Hoy abrí el placard y cayeron, como caen las hojas y se cae mi pelo, unos papeles del secundario. Siendo más específica eran unos trabajos prácticos. Allí un profesor al que adoro y más que nada, adoré, me había escrito que merecía un diez, pero por no entregarlo a tiempo me bajaba la nota. Recuerdo casi muy bien ese momento, a veces -y solía pasarme- no tenía ganas de hacer nada. Pero él me contemplaba mucho, o todo, mejor dicho. ¿Por qué? Supongo que Marcelo sabía o creía en "mis capacidades". Se enojaba cuando le decía la carrera que había elegido y más me enojaba yo por su enojo. ¿Qué me quería decir?

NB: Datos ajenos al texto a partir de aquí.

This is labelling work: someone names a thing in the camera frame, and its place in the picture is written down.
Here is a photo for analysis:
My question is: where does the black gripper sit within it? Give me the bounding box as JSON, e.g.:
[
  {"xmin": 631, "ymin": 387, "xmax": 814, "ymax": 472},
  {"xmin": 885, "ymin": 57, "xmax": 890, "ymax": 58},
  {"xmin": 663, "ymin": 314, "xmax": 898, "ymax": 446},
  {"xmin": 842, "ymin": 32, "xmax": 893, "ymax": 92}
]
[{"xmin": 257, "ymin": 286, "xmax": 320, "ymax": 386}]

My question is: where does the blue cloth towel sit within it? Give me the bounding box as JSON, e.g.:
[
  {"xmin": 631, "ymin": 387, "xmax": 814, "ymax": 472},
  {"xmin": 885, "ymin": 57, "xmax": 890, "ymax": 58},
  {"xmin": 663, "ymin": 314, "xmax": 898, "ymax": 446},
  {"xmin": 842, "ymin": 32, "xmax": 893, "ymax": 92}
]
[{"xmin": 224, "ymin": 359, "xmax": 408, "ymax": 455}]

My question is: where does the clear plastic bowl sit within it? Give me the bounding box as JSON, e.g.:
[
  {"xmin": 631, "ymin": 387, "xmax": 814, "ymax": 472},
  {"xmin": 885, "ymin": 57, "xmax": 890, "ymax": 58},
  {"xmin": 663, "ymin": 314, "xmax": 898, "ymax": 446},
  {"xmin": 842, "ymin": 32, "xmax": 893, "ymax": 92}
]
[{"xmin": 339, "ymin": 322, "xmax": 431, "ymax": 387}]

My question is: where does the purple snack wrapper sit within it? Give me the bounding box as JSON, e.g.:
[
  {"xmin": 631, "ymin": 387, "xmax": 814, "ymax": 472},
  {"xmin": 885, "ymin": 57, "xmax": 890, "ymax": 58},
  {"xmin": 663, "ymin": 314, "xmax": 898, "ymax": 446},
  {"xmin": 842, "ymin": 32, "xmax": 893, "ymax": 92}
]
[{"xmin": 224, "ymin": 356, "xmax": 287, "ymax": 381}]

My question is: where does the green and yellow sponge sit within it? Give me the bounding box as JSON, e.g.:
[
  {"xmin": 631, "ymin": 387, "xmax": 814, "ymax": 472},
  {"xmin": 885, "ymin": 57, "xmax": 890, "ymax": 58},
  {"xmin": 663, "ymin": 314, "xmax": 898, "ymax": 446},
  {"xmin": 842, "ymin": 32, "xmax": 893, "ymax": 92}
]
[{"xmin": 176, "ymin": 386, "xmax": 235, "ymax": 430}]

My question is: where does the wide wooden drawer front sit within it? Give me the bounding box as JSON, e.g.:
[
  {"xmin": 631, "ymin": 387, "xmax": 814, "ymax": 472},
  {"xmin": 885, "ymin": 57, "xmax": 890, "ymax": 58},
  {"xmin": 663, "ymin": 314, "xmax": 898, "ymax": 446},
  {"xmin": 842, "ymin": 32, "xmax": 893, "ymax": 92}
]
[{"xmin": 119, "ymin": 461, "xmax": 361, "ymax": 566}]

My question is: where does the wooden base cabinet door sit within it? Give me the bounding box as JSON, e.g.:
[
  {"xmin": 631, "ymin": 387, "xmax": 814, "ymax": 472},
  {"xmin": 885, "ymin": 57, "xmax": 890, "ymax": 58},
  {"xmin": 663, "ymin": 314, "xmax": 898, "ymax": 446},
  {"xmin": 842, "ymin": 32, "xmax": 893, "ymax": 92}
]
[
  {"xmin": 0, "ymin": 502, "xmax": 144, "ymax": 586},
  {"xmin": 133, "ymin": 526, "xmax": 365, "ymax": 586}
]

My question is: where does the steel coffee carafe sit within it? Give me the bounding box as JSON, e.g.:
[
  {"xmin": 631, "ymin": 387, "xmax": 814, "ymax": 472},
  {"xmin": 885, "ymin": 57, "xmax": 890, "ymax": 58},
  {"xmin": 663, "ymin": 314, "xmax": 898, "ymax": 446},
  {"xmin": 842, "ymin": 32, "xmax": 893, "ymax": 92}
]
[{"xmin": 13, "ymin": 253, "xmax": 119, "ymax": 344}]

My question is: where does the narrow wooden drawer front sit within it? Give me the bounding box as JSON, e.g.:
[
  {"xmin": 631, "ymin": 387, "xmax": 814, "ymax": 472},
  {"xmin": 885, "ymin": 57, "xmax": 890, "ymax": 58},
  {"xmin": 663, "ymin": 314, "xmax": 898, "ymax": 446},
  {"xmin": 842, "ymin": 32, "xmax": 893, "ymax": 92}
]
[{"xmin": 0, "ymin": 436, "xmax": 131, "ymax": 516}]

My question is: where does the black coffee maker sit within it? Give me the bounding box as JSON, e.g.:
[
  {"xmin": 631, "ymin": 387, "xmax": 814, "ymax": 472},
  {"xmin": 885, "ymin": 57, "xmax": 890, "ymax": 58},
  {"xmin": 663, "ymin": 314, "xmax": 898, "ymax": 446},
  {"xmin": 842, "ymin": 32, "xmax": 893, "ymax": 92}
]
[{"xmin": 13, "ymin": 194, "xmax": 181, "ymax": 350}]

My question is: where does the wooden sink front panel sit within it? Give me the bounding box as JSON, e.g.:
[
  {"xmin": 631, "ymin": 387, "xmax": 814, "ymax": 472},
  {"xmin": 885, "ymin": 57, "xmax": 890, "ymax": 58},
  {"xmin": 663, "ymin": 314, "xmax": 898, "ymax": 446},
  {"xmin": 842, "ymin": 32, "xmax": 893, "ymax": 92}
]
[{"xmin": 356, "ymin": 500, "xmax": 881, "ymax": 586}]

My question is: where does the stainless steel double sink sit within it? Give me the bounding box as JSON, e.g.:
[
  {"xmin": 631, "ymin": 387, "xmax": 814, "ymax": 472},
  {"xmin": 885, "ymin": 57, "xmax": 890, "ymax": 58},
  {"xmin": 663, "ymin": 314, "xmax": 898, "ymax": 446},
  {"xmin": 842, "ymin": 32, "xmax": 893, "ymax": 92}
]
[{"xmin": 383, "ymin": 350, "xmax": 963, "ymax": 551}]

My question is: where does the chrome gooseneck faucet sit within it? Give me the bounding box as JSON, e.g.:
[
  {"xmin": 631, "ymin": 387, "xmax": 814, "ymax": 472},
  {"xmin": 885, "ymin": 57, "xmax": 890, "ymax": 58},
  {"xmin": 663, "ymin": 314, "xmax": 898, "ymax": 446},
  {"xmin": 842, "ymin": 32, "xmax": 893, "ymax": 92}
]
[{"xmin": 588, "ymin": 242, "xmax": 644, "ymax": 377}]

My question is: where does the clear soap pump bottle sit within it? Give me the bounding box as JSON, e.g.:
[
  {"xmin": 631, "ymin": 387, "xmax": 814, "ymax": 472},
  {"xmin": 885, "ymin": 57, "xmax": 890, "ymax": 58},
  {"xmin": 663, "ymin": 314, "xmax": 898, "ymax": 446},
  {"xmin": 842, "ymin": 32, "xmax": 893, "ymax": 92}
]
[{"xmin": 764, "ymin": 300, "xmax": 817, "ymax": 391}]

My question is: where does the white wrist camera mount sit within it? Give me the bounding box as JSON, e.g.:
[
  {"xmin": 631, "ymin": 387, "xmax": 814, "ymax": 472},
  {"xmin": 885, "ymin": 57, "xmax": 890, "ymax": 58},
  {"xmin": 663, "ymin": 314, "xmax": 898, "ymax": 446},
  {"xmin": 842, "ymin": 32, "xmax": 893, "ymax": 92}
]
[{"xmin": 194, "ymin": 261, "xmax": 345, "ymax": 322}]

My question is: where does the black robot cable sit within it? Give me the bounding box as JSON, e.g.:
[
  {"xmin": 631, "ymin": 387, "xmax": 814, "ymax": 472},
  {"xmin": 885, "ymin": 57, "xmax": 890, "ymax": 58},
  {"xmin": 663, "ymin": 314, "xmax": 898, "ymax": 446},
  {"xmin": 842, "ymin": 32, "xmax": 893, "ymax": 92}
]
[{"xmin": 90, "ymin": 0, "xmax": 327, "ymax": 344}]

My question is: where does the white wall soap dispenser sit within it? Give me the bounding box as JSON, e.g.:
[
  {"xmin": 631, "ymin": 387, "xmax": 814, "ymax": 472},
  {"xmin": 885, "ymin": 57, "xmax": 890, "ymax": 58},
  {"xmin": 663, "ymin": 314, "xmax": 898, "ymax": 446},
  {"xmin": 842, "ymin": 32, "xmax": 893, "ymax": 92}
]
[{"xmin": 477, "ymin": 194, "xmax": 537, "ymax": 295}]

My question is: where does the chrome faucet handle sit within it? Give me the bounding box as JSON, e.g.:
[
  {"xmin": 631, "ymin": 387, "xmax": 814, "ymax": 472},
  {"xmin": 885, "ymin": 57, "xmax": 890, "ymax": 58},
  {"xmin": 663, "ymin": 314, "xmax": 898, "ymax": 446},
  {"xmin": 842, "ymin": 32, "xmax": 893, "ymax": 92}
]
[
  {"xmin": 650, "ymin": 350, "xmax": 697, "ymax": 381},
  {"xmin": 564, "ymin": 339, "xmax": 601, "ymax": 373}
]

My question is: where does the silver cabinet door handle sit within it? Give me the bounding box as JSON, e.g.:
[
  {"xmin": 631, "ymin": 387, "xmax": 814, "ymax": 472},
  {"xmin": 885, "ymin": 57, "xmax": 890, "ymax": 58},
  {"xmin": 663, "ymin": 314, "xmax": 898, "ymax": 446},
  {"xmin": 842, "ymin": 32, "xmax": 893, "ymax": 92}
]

Él argumentaba que yo "estaba para otra cosa". Y yo internamente lo sabía, pero quién saber por qué quería cambiar esa predisposición hacia lo humanístico.
Después de levantar esos trabajos que yacían a mis pies, como diciendome: "ésta es tu evidencia, guardala", me acordé la vez en que la profesora de Periodismo en su momento me llamó ante la clase, me entregó una nota que habia hecho -y ojalá caiga ante mis pies, porque sino deberé ir en su búsqueda- y dijo algo así como: "Este texto es excelente, por favor, aplaudamos a J." ¿Aplaudamos? Recuerdo que pensé, y en seguida oí los ruidos típicos de una risa, que era mía, y de las manos golpeandose, que eran de los otros. No era tan consciente, supongo que porque era más chica, y siempre fui un agradada de mierda. A veces lo sigo siendo, pero por suerte, menos.
La vida sola calma esas actitudes.
Ahora, en mis últimos trabajos ya en la universidad, también obtuve doble diez. Estaba feliz. Sentía un poco a mis humos elevarse,pero la mente fue más fuerte. Mejor así, creo.
Entonces lo que me pregunto es: ¿Cuál es la vara con la que siempre se mide eso? ¿Está correcto que así sea?
Creo que deberé atenerme, hasta que se demuestre lo contrario.